> [EXERCISE DATA]
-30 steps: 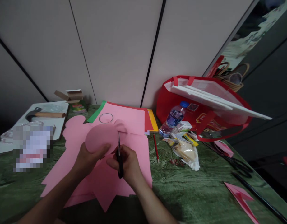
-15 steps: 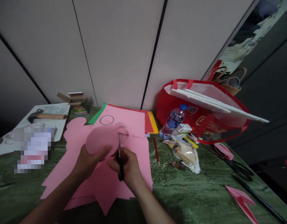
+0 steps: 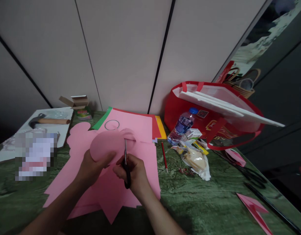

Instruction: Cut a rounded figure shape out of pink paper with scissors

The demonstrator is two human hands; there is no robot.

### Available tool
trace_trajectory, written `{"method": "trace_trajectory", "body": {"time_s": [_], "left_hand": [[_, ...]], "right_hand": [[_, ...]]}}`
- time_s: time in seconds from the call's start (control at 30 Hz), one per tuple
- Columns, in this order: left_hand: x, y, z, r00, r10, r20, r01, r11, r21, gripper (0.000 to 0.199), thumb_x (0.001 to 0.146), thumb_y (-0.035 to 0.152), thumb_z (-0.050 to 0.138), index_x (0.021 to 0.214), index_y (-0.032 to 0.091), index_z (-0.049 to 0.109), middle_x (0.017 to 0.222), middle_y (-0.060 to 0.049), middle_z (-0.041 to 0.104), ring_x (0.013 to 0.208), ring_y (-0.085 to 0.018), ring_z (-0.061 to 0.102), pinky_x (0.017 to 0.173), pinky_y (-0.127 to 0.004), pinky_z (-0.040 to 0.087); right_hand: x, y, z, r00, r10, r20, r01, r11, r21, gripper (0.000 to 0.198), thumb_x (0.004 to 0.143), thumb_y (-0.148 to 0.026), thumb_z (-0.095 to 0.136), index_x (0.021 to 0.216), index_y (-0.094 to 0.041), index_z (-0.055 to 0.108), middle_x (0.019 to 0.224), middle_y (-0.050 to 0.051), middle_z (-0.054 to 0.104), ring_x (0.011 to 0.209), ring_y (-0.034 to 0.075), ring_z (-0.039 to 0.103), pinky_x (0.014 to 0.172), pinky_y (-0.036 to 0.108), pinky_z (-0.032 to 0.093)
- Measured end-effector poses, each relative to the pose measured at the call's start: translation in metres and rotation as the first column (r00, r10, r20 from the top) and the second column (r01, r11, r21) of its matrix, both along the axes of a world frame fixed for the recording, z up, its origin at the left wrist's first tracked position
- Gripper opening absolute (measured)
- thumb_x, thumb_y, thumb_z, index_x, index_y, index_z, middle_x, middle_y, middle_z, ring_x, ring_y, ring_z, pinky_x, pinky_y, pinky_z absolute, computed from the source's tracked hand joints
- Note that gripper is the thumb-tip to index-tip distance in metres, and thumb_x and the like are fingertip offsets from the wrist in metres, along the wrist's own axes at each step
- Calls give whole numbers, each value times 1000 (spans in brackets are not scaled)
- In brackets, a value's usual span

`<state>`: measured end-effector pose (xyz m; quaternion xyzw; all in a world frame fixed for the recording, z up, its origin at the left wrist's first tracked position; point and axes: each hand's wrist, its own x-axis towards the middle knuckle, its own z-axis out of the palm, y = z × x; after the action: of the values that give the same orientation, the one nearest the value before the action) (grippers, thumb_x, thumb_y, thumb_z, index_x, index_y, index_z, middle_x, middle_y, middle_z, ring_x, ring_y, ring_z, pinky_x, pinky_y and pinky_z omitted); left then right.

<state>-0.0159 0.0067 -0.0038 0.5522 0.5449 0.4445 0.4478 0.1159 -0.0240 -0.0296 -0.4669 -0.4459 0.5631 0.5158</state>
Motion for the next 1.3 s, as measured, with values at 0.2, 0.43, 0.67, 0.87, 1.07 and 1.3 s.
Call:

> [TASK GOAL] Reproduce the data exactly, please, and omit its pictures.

> [EXERCISE ANSWER]
-30 steps: 
-15 steps: 
+0 steps: 

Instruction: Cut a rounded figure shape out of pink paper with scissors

The demonstrator is two human hands; there is no robot.

### Available tool
trace_trajectory, written `{"method": "trace_trajectory", "body": {"time_s": [_], "left_hand": [[_, ...]], "right_hand": [[_, ...]]}}`
- time_s: time in seconds from the call's start (control at 30 Hz), one per tuple
- Columns, in this order: left_hand: x, y, z, r00, r10, r20, r01, r11, r21, gripper (0.000 to 0.199), thumb_x (0.001 to 0.146), thumb_y (-0.035 to 0.152), thumb_z (-0.050 to 0.138), index_x (0.021 to 0.214), index_y (-0.032 to 0.091), index_z (-0.049 to 0.109), middle_x (0.017 to 0.222), middle_y (-0.060 to 0.049), middle_z (-0.041 to 0.104), ring_x (0.013 to 0.208), ring_y (-0.085 to 0.018), ring_z (-0.061 to 0.102), pinky_x (0.017 to 0.173), pinky_y (-0.127 to 0.004), pinky_z (-0.040 to 0.087); right_hand: x, y, z, r00, r10, r20, r01, r11, r21, gripper (0.000 to 0.198), thumb_x (0.004 to 0.143), thumb_y (-0.148 to 0.026), thumb_z (-0.095 to 0.136), index_x (0.021 to 0.216), index_y (-0.094 to 0.041), index_z (-0.055 to 0.108), middle_x (0.019 to 0.224), middle_y (-0.050 to 0.051), middle_z (-0.054 to 0.104), ring_x (0.011 to 0.209), ring_y (-0.034 to 0.075), ring_z (-0.039 to 0.103), pinky_x (0.014 to 0.172), pinky_y (-0.036 to 0.108), pinky_z (-0.032 to 0.093)
- Measured end-effector poses, each relative to the pose measured at the call's start: translation in metres and rotation as the first column (r00, r10, r20 from the top) and the second column (r01, r11, r21) of its matrix, both along the axes of a world frame fixed for the recording, z up, its origin at the left wrist's first tracked position
- Gripper opening absolute (measured)
- thumb_x, thumb_y, thumb_z, index_x, index_y, index_z, middle_x, middle_y, middle_z, ring_x, ring_y, ring_z, pinky_x, pinky_y, pinky_z absolute, computed from the source's tracked hand joints
- Note that gripper is the thumb-tip to index-tip distance in metres, and thumb_x and the like are fingertip offsets from the wrist in metres, along the wrist's own axes at each step
- Calls give whole numbers, each value times 1000 (spans in brackets are not scaled)
- In brackets, a value's usual span

`<state>`: measured end-effector pose (xyz m; quaternion xyzw; all in a world frame fixed for the recording, z up, its origin at the left wrist's first tracked position; point and axes: each hand's wrist, its own x-axis towards the middle knuckle, its own z-axis out of the palm, y = z × x; after the action: of the values that give the same orientation, the one nearest the value before the action) (grippers, thumb_x, thumb_y, thumb_z, index_x, index_y, index_z, middle_x, middle_y, middle_z, ring_x, ring_y, ring_z, pinky_x, pinky_y and pinky_z omitted); left then right.

<state>-0.0159 0.0067 -0.0038 0.5522 0.5449 0.4445 0.4478 0.1159 -0.0240 -0.0296 -0.4669 -0.4459 0.5631 0.5158</state>
Motion for the next 1.3 s, as measured, with values at 0.2, 0.43, 0.67, 0.87, 1.07 and 1.3 s.
Call:

This finishes the response to the exercise.